DESCRIPTION OF THE TASK
Take the records below from their first line through the line holding "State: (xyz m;", and set each of those lines down exactly, without pictures.

Records from a data source
- Opening Delimiter -

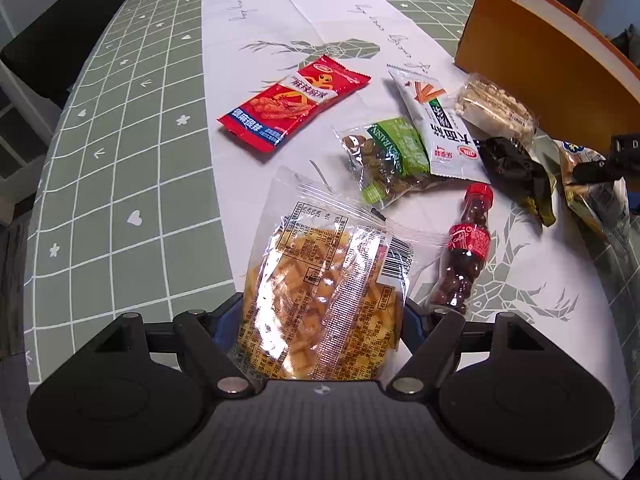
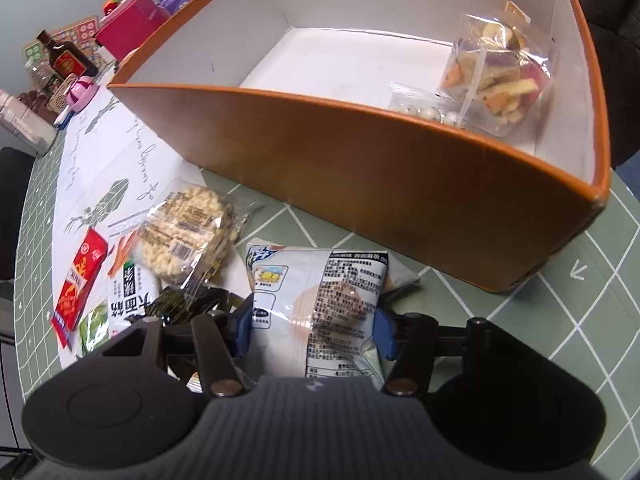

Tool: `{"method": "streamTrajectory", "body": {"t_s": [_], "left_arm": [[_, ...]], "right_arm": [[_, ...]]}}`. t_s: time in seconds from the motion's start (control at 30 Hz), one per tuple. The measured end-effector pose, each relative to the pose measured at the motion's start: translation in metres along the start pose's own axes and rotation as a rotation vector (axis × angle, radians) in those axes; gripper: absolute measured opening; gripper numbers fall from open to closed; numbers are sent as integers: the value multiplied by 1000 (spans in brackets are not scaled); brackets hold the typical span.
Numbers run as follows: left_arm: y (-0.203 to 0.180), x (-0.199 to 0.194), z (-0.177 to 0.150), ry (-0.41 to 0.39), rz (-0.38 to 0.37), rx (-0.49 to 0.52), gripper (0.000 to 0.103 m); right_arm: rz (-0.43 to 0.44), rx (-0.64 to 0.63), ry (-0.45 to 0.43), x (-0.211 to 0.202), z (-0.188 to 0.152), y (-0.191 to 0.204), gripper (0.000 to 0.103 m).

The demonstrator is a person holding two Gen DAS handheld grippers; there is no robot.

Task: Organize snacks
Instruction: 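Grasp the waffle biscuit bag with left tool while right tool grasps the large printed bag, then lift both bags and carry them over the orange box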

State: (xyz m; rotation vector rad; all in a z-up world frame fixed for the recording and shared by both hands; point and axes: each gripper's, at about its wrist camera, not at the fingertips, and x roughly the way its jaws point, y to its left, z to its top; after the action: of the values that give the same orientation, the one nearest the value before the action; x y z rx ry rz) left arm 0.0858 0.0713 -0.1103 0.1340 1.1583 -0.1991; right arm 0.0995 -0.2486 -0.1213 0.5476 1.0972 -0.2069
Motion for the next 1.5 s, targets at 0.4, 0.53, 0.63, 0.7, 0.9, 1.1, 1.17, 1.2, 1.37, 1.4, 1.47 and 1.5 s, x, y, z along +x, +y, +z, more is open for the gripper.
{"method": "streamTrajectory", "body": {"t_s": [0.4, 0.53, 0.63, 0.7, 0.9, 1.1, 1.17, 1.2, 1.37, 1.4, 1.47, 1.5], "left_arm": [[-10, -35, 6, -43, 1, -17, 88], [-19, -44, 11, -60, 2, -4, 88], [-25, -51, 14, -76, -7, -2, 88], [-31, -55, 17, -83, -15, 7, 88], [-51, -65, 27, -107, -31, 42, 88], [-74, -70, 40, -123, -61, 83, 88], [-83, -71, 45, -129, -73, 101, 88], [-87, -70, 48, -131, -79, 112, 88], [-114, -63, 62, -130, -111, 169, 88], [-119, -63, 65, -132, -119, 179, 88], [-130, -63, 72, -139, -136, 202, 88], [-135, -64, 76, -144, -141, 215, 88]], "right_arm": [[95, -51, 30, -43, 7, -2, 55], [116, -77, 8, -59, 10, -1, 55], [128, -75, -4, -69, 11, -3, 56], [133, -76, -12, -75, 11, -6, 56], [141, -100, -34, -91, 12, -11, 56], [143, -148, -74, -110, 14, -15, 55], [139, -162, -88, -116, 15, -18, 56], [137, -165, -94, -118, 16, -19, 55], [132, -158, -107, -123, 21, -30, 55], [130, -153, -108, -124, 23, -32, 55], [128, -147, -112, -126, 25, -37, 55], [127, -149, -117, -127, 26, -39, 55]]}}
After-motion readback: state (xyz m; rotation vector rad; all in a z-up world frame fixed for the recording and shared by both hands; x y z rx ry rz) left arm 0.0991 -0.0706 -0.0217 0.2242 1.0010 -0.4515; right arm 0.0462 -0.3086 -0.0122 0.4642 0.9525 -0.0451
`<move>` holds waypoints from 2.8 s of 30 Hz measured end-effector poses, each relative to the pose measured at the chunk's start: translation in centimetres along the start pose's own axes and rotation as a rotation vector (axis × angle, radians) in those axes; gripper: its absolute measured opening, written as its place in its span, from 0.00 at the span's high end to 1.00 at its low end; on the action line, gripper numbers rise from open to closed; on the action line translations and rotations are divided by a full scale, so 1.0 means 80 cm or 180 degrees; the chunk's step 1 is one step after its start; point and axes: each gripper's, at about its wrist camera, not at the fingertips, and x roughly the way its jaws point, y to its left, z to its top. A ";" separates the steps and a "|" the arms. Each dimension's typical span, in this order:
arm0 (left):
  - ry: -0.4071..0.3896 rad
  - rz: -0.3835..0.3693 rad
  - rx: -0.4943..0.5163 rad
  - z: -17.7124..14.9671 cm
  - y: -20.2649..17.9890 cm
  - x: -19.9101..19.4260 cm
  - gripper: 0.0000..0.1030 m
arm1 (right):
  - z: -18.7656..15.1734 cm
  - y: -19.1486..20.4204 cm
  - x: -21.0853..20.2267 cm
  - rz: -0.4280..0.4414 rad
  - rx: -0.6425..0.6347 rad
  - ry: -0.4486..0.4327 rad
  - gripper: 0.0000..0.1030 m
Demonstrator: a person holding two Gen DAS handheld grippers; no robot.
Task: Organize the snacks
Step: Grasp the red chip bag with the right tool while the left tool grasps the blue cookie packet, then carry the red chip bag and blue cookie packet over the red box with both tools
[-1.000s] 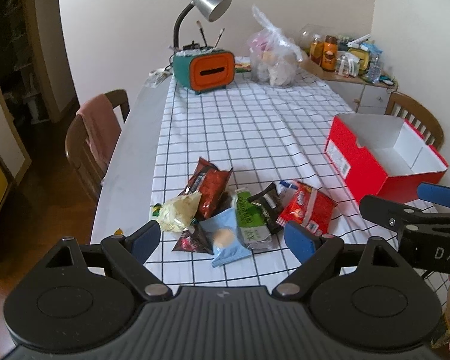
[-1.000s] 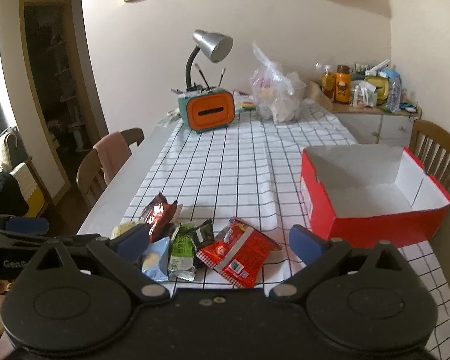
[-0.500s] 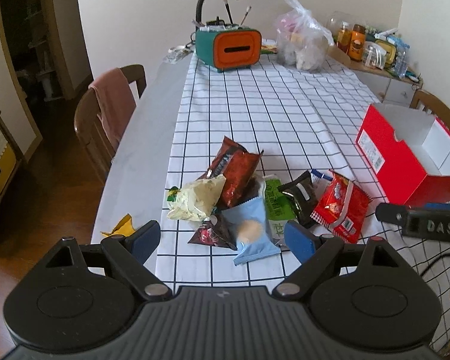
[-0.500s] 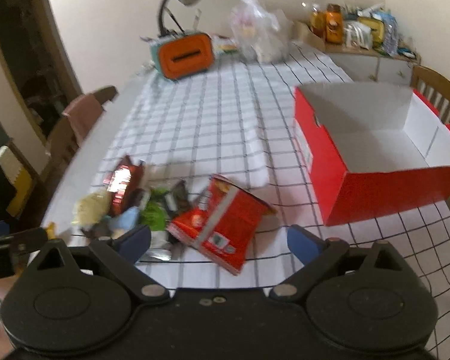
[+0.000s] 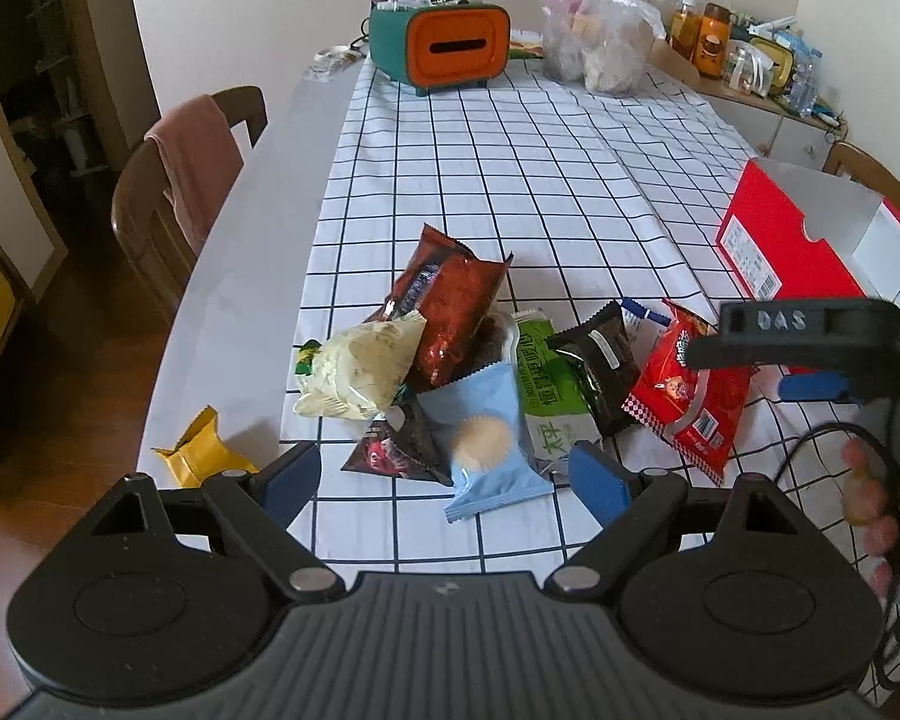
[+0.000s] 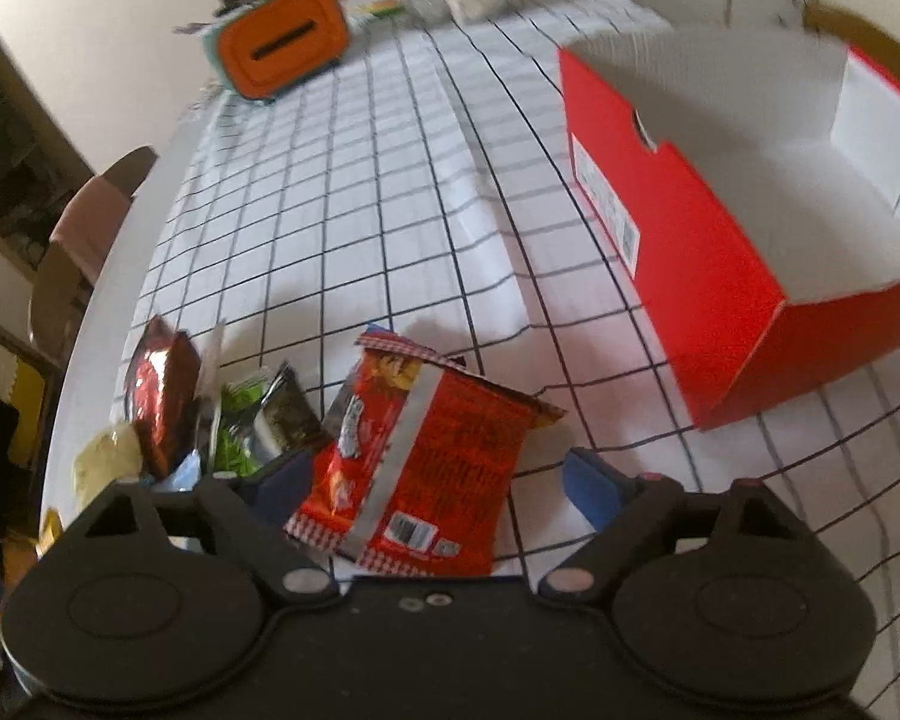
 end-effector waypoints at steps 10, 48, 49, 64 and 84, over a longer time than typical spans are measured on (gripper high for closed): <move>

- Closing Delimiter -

RESPONSE TO THIS TASK
Tool: `{"method": "streamTrajectory", "body": {"t_s": [_], "left_arm": [[_, ...]], "right_arm": [[_, ...]]}}`. t_s: time in seconds from the motion's start (control at 30 Hz), one per tuple. The measured end-effector pose, each relative to the pose measured at the motion's start: translation in metres along the start pose's own axes and rotation as a rotation vector (axis × angle, radians) in those axes; gripper: absolute measured opening; gripper numbers fall from open to closed; numbers are sent as integers: the value multiplied by 1000 (spans in brackets are not scaled); brackets hold the typical span.
Numbers run as follows: left_arm: y (-0.203 to 0.180), x (-0.199 to 0.194), z (-0.177 to 0.150), ry (-0.41 to 0.39), rz (-0.38 to 0.37), rx (-0.49 to 0.52), gripper (0.000 to 0.103 m); right_arm: rz (-0.43 to 0.44), rx (-0.64 to 0.63), ry (-0.45 to 0.43), x (-0.211 to 0.202), z (-0.188 to 0.152), y (-0.191 to 0.204), gripper (0.000 to 0.103 m).

The demonstrator is a person holding two Gen DAS handheld grippers; there is no robot.

Task: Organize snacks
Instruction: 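Grasp the waffle biscuit bag with left tool while right tool grasps the large printed bag, then lift both bags and carry them over the orange box
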
State: (xyz m; rotation vector rad; all in a z-up world frame fixed for the recording and shared by both hands; point and axes: each gripper's, at about its wrist camera, not at the fingertips, and x roughly the way its jaws point, y to its left, z to its top; after the action: of the values that give the same orientation, the one nearest the value before the action; x y z rx ry rz) left arm 0.0858 0.0713 -0.1103 0.1340 1.1583 -0.1991; right arm 0.0995 -0.2486 -0.1213 0.5476 1.0972 -0.2069

The exercise requires no further work.